The more Republicans in power use their power to force abortion restrictions on the American people -- restrictions that are not wanted by the majority of general election voters -- the more likely it becomes those Republicans will lose whatever seats they are campaigning to win. Driven by genuinely held core convictions, anti-abortion hardliners who control the Republican Party will never nominate a presidential candidate who maintains a moderate or liberal position on abortion. And therein lies the problem. Republicans are trapped in an irrevocable policy dilemma of their own making.

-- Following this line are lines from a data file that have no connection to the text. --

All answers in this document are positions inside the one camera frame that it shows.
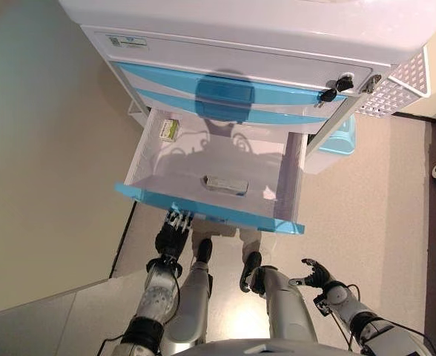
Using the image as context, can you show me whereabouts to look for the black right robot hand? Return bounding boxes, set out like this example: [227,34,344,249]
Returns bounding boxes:
[288,258,332,290]

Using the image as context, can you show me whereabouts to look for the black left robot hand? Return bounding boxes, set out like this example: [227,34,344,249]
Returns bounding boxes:
[154,209,195,260]

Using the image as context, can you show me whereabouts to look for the blue white cart drawer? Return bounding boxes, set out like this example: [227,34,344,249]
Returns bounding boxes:
[112,61,349,107]
[131,87,332,129]
[113,107,310,237]

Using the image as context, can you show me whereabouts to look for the green white medicine box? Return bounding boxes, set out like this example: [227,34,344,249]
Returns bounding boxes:
[159,118,181,141]

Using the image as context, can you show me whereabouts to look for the silver right robot leg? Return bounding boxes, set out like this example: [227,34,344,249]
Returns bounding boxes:
[239,251,318,344]

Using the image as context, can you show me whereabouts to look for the silver robot leg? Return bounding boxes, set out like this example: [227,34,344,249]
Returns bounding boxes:
[239,251,318,344]
[162,238,214,346]

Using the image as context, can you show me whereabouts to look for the silver left robot leg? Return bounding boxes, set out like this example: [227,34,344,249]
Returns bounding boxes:
[162,238,214,346]

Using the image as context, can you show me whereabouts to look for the grey robot torso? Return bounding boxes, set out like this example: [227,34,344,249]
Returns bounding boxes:
[169,339,363,356]

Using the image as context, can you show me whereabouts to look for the white bin blue lid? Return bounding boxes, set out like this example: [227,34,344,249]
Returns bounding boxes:
[305,113,357,175]

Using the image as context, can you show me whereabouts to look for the black key bunch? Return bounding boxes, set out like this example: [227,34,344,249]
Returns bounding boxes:
[316,72,355,108]

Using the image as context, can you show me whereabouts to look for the metal cart side latch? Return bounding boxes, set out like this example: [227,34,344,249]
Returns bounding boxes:
[359,73,383,94]

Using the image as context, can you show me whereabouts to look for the white perforated basket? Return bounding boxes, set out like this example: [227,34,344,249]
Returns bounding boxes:
[358,46,431,118]

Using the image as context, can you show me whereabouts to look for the cart label sticker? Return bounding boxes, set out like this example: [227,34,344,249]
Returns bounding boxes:
[105,35,149,50]

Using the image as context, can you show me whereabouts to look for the white blue medical cart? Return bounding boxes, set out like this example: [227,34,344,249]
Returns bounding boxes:
[56,0,436,175]

This AP article sums things up nicely. Excerpts:

"Allies for leading presidential candidates concede that their hardline anti-abortion policies may be popular with the conservatives who decide primary elections, but they could ultimately alienate the broader set of voters they need to win the presidency."

"Recent electoral results suggest that voters aren’t pleased."

"Republicans have suffered painful losses in recent weeks and months across Michigan, New Hampshire, Nevada and even deep-red Kansas in elections that focused, at least in part, on abortion. Last week in Wisconsin, an anti-abortion candidate for the state Supreme Court was trounced by 11 points in a state President Joe Biden carried by less than 1 point."

"While popular with Republican primary voters, public polling consistently shows that the broader collection of voters who decide general elections believe abortion should be legal in all or most cases."


 

ATeam

Senior Member
Retired Expediter
Supreme Court Protects Access to Abortion Pill

The title of this post is the CNN headline about this development. Many in the media are hailing this as a great victory for Biden and the Democrats. And it is interesting to note that this conservative court took this action, with all three Trump-appointed justices voting in favor of the ruling.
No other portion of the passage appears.